The lines you need are those holding the word "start"; pull them from the material.

*** Information shown Section Begins ***

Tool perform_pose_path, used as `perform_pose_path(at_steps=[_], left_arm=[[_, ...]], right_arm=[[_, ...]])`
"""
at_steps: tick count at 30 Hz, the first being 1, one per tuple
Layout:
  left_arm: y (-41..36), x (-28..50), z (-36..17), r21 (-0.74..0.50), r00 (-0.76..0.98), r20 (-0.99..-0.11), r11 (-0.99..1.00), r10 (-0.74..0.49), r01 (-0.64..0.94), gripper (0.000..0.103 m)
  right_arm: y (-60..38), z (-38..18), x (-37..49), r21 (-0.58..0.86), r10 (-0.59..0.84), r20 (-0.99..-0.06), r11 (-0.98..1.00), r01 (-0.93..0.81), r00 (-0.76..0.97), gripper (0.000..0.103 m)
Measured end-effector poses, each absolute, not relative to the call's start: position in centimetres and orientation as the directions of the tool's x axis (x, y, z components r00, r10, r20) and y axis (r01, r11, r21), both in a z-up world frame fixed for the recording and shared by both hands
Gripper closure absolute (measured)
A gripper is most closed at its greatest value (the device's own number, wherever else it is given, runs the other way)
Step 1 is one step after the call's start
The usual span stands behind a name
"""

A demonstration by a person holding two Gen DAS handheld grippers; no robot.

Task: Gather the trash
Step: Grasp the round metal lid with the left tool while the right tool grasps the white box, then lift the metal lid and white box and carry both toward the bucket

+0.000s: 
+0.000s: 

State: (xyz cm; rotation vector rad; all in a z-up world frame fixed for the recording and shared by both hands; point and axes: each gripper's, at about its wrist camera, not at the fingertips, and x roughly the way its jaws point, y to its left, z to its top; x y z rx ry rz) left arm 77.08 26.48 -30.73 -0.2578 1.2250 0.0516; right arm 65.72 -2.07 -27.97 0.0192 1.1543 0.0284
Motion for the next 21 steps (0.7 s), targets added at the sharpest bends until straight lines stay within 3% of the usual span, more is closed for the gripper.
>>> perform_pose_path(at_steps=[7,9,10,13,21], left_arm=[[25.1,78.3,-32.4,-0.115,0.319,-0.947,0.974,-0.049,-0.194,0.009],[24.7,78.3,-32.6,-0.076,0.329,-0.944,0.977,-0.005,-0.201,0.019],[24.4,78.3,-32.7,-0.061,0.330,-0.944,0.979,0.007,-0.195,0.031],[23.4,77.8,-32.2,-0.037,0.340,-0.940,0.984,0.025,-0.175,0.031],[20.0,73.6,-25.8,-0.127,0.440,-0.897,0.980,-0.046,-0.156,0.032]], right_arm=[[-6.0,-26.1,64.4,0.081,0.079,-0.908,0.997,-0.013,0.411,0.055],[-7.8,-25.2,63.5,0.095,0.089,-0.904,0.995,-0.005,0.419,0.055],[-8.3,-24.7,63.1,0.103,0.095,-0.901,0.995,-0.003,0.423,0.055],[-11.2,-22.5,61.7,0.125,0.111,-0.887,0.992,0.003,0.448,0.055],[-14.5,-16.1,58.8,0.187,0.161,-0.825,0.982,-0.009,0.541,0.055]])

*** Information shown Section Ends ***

Finished task:
Measured end-effector poses, each absolute, not relative to the call's start: position in centimetres and orientation as the directions of the tool's x axis (x, y, z components r00, r10, r20) and y axis (r01, r11, r21), both in a z-up world frame fixed for the recording and shared by both hands
Step 1 is one step after the call's start

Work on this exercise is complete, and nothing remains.